• WHAT YOU SHOULD DO
For the material below, set down exactly the lines between the one containing "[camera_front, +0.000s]" and the last line, both included, leaving every picture out.
———
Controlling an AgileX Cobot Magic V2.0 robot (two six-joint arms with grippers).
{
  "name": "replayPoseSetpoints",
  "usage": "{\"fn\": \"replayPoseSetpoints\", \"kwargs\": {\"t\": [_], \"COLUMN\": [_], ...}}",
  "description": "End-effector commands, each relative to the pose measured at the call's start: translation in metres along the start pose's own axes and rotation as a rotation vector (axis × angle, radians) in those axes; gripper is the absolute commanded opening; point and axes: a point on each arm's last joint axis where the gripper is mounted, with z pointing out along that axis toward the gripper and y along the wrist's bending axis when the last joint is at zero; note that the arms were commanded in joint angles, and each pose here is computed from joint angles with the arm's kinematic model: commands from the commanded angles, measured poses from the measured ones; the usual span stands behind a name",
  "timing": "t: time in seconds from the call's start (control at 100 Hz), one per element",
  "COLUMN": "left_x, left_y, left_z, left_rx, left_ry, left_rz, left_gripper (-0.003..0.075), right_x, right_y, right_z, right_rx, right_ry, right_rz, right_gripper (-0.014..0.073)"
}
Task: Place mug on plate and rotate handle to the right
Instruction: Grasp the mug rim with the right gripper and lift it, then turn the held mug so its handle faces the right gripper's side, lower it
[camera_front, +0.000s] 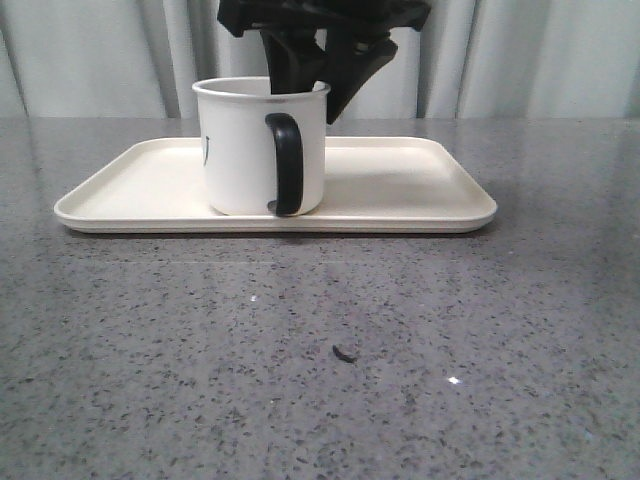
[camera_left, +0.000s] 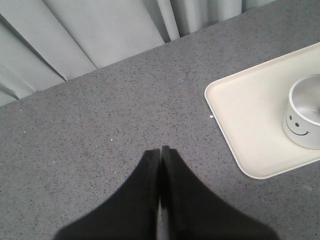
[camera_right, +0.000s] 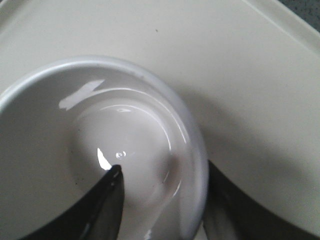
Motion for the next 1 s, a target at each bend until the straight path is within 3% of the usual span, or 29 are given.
{"fn": "replayPoseSetpoints", "kwargs": {"t": [0.0, 0.16, 0.4, 0.63, 0.85, 0.99], "left_x": [-0.004, -0.004, -0.004, -0.004, -0.002, -0.001], "left_y": [0.003, 0.003, 0.003, 0.002, 0.003, 0.004], "left_z": [-0.008, -0.008, -0.008, -0.008, -0.013, -0.016], "left_rx": [-0.006, -0.006, -0.006, -0.003, -0.003, -0.004], "left_ry": [-0.05, -0.05, -0.05, -0.05, -0.061, -0.069], "left_rz": [-0.011, -0.011, -0.011, -0.012, -0.015, -0.017], "left_gripper": [-0.0019, -0.0019, -0.0019, -0.0019, -0.0019, -0.0019], "right_x": [-0.013, -0.013, -0.015, -0.023, -0.042, -0.051], "right_y": [0.002, 0.001, -0.001, -0.009, -0.024, -0.023], "right_z": [-0.03, -0.028, -0.028, -0.04, -0.091, -0.119], "right_rx": [0.0, 0.004, 0.032, 0.068, 0.102, 0.058], "right_ry": [-0.124, -0.126, -0.148, -0.175, -0.225, -0.296], "right_rz": [-0.004, -0.006, -0.024, -0.034, -0.12, -0.2], "right_gripper": [0.0356, 0.0267, -0.0076, -0.0071, -0.0069, -0.0069]}}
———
• ANSWER BOX
[camera_front, +0.000s] 
[camera_left, +0.000s] 
[camera_right, +0.000s] 
Motion for the next 1 s, a target at each bend until the straight path is within 3% of the usual span, or 29 are given.
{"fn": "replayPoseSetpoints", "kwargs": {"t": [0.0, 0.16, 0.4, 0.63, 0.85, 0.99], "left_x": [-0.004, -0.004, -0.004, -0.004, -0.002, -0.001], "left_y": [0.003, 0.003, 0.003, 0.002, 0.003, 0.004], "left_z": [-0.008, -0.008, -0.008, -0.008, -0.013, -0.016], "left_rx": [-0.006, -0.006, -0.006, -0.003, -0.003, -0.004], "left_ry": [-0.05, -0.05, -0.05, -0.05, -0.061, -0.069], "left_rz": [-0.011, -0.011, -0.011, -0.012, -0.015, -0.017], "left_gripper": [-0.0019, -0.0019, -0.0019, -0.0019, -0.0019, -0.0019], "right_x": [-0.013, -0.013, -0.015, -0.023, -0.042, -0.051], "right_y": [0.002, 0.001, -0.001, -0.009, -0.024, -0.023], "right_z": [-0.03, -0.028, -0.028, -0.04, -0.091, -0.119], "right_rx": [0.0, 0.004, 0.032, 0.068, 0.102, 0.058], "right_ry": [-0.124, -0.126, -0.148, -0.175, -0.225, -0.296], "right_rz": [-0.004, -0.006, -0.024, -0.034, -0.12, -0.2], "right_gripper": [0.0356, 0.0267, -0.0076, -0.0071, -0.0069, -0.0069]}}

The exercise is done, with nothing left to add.